**EXERCISE AIM**
Pictures stay out of the copy; set down each line of the listing below exactly.
────────
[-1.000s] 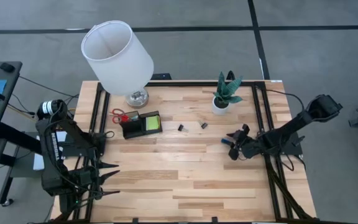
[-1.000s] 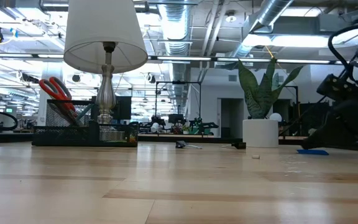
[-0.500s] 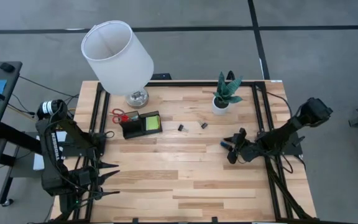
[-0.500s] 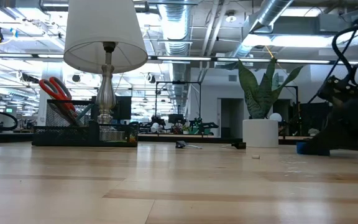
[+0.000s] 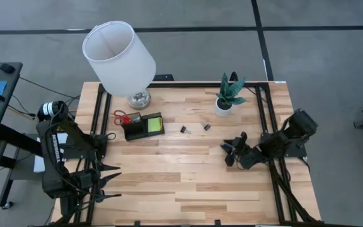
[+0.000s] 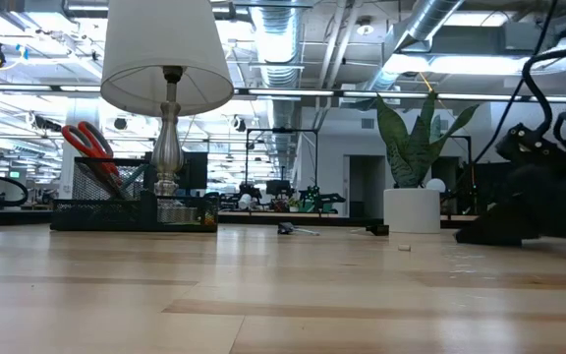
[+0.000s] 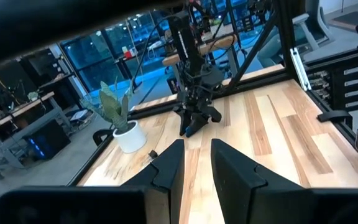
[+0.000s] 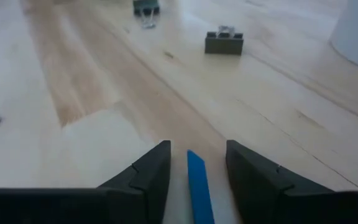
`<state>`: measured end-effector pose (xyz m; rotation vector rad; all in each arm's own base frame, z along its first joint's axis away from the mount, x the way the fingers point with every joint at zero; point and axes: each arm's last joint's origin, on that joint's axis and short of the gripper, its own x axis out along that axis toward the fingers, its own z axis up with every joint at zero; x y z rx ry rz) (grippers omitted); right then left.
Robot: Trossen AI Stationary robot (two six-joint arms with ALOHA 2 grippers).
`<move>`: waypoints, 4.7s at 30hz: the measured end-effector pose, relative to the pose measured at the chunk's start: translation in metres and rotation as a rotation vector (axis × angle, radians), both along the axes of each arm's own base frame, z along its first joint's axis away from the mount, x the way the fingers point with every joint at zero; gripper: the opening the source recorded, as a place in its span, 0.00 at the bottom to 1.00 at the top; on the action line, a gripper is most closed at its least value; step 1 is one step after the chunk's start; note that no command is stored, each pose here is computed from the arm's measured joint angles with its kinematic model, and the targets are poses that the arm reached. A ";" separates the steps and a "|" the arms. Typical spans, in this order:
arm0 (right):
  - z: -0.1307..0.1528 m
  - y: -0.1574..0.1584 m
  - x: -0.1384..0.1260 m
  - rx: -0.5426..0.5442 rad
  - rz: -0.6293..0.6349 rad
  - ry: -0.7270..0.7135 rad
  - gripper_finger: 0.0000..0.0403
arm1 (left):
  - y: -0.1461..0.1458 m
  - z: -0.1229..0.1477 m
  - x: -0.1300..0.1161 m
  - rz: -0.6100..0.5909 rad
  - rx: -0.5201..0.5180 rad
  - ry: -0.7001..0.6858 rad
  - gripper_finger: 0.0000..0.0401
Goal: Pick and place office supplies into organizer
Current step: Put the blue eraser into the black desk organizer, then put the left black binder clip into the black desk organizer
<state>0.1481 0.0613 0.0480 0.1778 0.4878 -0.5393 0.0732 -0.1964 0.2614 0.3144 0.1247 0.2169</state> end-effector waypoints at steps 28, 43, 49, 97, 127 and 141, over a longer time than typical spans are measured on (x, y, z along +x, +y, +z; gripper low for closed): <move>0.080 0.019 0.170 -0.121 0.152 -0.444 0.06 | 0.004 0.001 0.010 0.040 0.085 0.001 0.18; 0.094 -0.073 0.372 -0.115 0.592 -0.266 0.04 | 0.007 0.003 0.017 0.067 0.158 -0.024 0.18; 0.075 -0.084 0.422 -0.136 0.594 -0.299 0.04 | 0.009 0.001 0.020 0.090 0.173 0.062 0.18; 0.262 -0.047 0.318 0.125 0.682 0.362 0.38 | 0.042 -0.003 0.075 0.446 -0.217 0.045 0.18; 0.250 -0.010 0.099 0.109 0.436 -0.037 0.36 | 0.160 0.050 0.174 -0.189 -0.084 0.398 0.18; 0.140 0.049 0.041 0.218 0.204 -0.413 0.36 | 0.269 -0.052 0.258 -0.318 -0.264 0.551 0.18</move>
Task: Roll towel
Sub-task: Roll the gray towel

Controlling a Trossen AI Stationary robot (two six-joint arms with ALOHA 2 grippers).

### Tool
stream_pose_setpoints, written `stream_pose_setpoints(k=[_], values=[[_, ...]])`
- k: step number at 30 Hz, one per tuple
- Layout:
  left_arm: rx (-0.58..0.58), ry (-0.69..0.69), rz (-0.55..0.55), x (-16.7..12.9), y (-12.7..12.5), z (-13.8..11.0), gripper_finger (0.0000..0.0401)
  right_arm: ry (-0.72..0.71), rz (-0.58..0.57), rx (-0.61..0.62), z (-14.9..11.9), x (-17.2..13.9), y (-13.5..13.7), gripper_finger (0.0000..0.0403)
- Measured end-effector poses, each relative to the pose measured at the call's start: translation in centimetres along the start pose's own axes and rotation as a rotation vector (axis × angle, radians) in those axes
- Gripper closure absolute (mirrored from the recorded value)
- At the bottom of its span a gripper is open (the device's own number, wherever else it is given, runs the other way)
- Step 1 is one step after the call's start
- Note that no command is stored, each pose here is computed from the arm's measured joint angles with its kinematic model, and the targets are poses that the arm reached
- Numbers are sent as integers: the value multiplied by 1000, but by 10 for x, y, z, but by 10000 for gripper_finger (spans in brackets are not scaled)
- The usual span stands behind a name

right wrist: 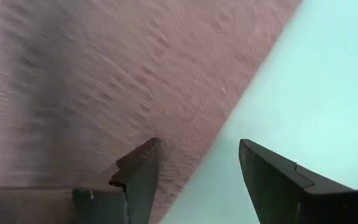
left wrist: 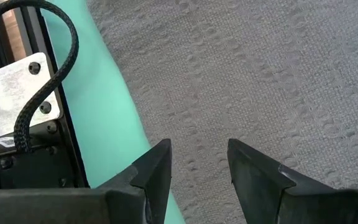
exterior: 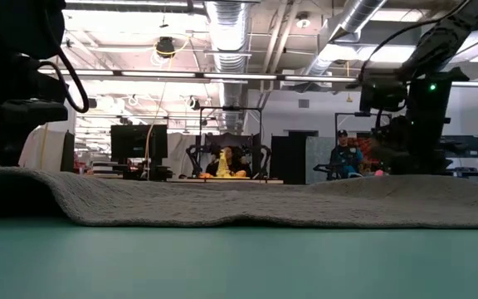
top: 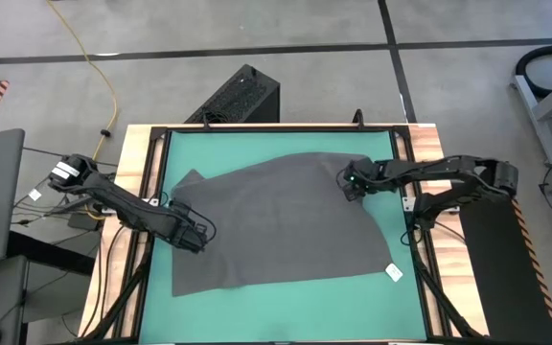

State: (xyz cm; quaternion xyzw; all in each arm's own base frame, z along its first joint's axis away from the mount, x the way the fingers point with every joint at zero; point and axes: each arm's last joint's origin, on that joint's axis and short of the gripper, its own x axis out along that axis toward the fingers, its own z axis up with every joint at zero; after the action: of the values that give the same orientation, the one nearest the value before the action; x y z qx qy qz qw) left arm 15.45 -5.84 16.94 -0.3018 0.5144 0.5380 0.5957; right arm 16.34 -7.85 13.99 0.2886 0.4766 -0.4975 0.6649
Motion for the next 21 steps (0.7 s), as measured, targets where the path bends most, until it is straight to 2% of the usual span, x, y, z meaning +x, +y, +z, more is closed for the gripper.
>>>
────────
**REPLY TO THE EXERCISE**
[-1.000s] 
[-1.000s] 
[-0.500s] 
[-0.500s] 
[+0.000s] 
[+0.000s] 
[+0.000s] 
[+0.000s] 
`<state>`: measured end-effector pose (xyz m; rotation vector rad; all in each arm's own base frame, z along its first joint's axis away from the mount, x the way the fingers point with every joint at zero; point and axes: each arm's last joint's origin, on that joint's axis and short of the gripper, its own x axis out along that axis toward the fingers, its own z axis up with every joint at zero; x y z rx ry rz) (grippers omitted); right then left.
Robot: Trossen AI Stationary robot (two six-joint arms with ALOHA 2 grippers).
`<move>`: waypoints, 4.7s at 30hz: the measured end-effector pose, relative to the pose measured at the chunk's start: translation in metres and rotation as a rotation vector (axis × angle, radians), both along the axes of each arm's own base frame, z along its first joint's axis away from the mount, x the way the fingers point with every joint at zero; gripper: the opening the source recorded, as a place in its span, 0.00 at the bottom to 1.00 at the top; on the action line, a gripper is most closed at its least value; step 1 is one step after the chunk's start; note that no command is stored, each pose here is computed from the arm's measured joint angles with its kinematic model, and the targets are poses that the arm reached. A ";" separates the steps and a "|" the arms. Typical spans, in this order:
arm0 (right):
  - z: -0.1307..0.1528 m
  - y: -0.1574..0.1584 m
  - x: -0.1384..0.1260 m
  - rx: -0.5426..0.5442 rad
  - rz: -0.6293..0.6349 rad
  - ry: -0.7270..0.7135 rad
  - gripper_finger: 0.0000..0.0403
arm1 (left):
  - y: -0.1461..0.1458 m
  - z: -0.1229..0.1477 m
  - x: -0.1300..0.1161 m
  - rz: -0.6100..0.5909 rad
  - rx: -0.5201..0.5180 rad
  - ry: -0.7001..0.6858 rad
  - gripper_finger: 0.0000..0.0401
Goal: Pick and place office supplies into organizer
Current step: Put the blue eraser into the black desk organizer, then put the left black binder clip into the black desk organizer
<state>0.1481 0.0613 0.0480 0.1778 0.4878 -0.5393 0.0732 -0.1964 0.2614 0.3144 0.1247 0.2169</state> end-effector waypoints at steps 28, 43, 49, 97, 127 and 141, over a longer time than typical spans are measured on (x, y, z along +x, +y, +z; gripper low for closed): <move>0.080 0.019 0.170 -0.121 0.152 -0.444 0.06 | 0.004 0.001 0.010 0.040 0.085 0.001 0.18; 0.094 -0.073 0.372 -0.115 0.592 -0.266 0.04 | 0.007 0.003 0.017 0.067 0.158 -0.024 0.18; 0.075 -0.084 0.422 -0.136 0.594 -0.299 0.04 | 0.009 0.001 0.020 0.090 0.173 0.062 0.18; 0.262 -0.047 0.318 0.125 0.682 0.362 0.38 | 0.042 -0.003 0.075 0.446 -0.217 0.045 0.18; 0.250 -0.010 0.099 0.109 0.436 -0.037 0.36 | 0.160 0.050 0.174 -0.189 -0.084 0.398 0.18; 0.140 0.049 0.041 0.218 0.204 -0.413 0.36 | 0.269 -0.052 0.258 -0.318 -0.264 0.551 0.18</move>
Task: Roll towel
Sub-task: Roll the gray towel

Controlling a Trossen AI Stationary robot (two six-joint arms with ALOHA 2 grippers).

### Tool
stream_pose_setpoints, written `stream_pose_setpoints(k=[_], values=[[_, ...]])`
- k: step number at 30 Hz, one per tuple
- Layout:
  left_arm: rx (-0.58..0.58), ry (-0.69..0.69), rz (-0.55..0.55), x (-16.7..12.9), y (-12.7..12.5), z (-13.8..11.0), gripper_finger (0.0000..0.0401)
  right_arm: ry (-0.72..0.71), rz (-0.58..0.57), rx (-0.61..0.62), z (-14.9..11.9), x (-17.2..13.9), y (-13.5..13.7), gripper_finger (0.0000..0.0403)
- Measured end-effector poses, each relative to the pose measured at the call's start: translation in centimetres along the start pose's own axes and rotation as a rotation vector (axis × angle, radians) in those axes
- Gripper closure absolute (mirrored from the recorded value)
- At the bottom of its span a gripper is open (the device's own number, wherever else it is given, runs the other way)
- Step 1 is one step after the call's start
- Note that no command is stored, each pose here is computed from the arm's measured joint angles with its kinematic model, and the targets are poses that the arm reached
- Numbers are sent as integers: the value multiplied by 1000, but by 10 for x, y, z, but by 10000 for gripper_finger (spans in brackets are not scaled)
- The usual span stands behind a name

right wrist: 
left wrist: 
exterior: 
top: 

State: (xyz cm; quaternion xyzw; all in each arm's own base frame, z along its first joint's axis away from the mount, x the way the fingers point with every joint at zero; point and axes: each arm's last joint's origin, on that joint's axis and short of the gripper, its own x axis out along that axis toward the fingers, its own z axis up with every joint at zero; after the action: of the values that give the same orientation, the one nearest the value before the action; x y z qx qy qz qw) left arm 15.45 -5.84 16.94 -0.3018 0.5144 0.5380 0.5957; right arm 16.34 -7.85 13.99 0.2886 0.4766 -0.4975 0.6649
Motion for the next 21 steps (0.7 s), as measured, targets where the path bends most, until it is straight to 2% of the usual span, x, y, z meaning +x, +y, +z, more is closed for the gripper.
>>>

Nothing remains to add to the output.